__BRIEF__:
Would you count the lines of the listing that carry the word "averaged"? Give only the resulting number.
--- START ---
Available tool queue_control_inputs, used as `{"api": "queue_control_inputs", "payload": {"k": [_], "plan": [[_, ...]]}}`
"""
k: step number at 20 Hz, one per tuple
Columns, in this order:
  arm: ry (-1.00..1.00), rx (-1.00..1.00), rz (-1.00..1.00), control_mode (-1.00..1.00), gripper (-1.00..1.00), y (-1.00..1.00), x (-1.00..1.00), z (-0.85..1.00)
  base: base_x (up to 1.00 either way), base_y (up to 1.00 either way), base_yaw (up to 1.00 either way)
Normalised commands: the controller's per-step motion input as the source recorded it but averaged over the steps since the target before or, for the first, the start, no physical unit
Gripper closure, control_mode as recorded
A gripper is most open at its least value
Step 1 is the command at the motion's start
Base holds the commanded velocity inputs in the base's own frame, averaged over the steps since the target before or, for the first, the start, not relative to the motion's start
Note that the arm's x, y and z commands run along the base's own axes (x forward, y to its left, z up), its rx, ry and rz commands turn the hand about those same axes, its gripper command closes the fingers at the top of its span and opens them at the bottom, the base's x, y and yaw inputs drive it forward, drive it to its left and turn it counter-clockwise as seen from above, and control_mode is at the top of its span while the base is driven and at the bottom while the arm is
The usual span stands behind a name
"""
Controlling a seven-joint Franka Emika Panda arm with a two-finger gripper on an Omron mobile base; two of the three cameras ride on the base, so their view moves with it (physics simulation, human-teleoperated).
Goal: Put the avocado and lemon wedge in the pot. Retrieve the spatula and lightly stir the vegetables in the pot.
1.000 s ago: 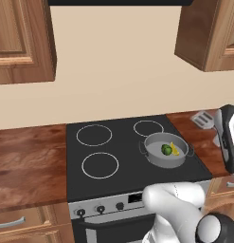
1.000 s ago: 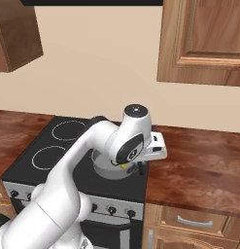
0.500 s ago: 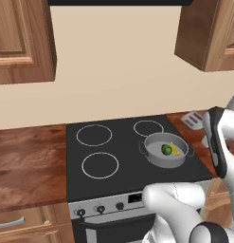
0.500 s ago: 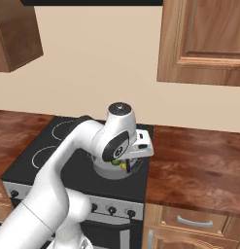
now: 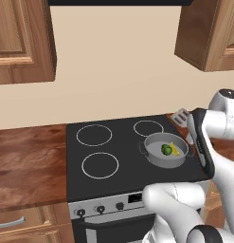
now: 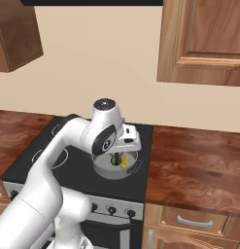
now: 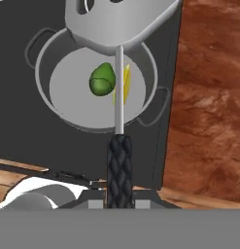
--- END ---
__EXERCISE RESPONSE__:
2